The US Food and Drug administration has begun investigating
an iOS medical app available
on the App Store to find out why it wasn't pre-approved by the agency and has begun the process of setting up guidelines for apps that make health- and medical-related claims. Currently, the agency only closely regulates some specific apps tied to medical hardware that would have dire consequences if they didn't work as advertised.
The app in question, uChek
by Biosense Technologies ($40), allows users to check levels of blood, protein or other substances in their urine using test strips and the iPhone camera to record and analyze the results. The app is used mostly by diabetic patients for self-monitoring.
In its letter
to the company that makes the app, the FDA pointed out that the test strips the application uses weren't approved for automated analysis and thus can't be assured of giving correct readings. The agency is planning to adopt stricter rules, such as requiring FDA approval, on apps that directly diagnose or treat conditions.
The letter warns that Biosense may need to obtain agency clearance for the entire system, including the strips: "Please note that though the types of urinalysis dipsticks you reference for use with your application are cleared, they are only cleared when interpreted by direct visual reading," the letter says. "Since your app allows a mobile phone to analyze the dipsticks, the phone and device as a whole functions as an automated strip reader."
"When these dipsticks are read by an automated strip reader, the dipsticks require new clearance as part of the test system. Therefore, any company intending to promote their device for use in analyzing, reading, and/or interpreting these dipsticks need to obtain clearance for the entire urinalysis test system (i.e., the strip reader and the test strips, as used together)."
For its part, Biosense replied with a statement saying it intended to "work very closely with the US FDA over the coming months to ensure that we continue to deliver accurate, affordable and convenient diagnostics across the world." The CEO of the India-based company said that it received the FDA letter on Wednesday, but did not say if the strip makers, Bayer and Siemens, had received similar letters. Inquiries to both companies on whether they had gotten letters were not immediately answered.

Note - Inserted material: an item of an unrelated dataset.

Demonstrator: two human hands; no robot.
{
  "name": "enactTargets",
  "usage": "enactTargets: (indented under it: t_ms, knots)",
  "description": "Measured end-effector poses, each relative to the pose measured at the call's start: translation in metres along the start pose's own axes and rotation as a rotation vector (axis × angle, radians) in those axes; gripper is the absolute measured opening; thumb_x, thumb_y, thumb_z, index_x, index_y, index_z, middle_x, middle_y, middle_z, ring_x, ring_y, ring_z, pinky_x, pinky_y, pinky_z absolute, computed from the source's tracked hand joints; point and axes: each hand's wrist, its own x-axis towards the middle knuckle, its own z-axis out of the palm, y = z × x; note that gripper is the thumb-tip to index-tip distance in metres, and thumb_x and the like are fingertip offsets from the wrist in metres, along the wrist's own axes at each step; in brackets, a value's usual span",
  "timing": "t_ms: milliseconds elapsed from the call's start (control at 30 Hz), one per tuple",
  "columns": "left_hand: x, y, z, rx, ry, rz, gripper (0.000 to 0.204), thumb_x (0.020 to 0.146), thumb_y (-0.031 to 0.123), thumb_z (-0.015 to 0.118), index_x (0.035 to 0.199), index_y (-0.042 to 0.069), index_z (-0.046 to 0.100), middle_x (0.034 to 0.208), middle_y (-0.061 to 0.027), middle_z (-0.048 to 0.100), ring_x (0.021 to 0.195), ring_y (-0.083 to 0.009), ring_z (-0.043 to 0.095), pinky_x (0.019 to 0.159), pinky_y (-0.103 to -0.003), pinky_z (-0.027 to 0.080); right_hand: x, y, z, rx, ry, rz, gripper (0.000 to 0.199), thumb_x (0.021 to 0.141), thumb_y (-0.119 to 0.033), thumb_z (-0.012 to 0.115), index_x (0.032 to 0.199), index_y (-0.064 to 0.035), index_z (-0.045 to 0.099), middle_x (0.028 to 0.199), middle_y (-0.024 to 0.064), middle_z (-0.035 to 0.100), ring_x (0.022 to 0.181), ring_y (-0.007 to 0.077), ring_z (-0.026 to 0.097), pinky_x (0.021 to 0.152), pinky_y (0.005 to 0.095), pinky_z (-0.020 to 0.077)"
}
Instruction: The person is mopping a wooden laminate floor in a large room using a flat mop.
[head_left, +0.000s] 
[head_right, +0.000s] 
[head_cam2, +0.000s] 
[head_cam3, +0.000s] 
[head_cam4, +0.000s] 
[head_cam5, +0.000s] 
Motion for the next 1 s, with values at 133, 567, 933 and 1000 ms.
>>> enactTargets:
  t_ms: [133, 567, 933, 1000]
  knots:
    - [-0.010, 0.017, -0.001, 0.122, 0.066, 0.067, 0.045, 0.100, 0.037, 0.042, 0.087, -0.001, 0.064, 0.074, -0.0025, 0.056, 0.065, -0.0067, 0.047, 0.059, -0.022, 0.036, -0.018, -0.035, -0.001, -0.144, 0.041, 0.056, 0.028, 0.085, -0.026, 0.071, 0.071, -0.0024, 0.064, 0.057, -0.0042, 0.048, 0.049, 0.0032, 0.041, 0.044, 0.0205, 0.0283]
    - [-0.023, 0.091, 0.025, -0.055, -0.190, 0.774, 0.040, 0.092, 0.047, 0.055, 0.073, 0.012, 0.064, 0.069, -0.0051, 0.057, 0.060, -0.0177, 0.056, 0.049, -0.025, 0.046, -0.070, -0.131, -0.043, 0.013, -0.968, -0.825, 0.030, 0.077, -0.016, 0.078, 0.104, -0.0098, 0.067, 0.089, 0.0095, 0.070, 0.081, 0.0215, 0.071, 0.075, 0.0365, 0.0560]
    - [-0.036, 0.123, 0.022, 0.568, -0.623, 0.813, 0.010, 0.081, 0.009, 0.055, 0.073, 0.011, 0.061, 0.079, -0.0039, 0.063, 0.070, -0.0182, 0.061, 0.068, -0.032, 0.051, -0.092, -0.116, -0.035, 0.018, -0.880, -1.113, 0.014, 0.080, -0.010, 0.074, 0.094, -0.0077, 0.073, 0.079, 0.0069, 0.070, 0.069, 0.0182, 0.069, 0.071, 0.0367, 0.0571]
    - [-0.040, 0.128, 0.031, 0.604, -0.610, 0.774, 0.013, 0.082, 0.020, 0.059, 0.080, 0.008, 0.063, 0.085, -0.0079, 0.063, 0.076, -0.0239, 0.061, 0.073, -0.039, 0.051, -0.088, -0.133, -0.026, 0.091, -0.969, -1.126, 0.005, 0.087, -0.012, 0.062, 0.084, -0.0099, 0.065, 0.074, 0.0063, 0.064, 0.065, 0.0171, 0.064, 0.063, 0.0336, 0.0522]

The FDA has indicated that it is seeking at least a 510(k) application for the app in preparation for a formal approval. The 510(k) doesn't require clinical trials as long as the applicant can prove its product is similar to an already-approved product.
The FDA originally proposed in 2011 that diagnostic medical apps should have the same standards applied to them as mechanical medical devices such as ultrasound machines and heart stents. Depending on how cooperative the company is, the FDA may have to issue a further letter outlining possible legal violations and requesting that the company remove the app until the FDA gives its approval.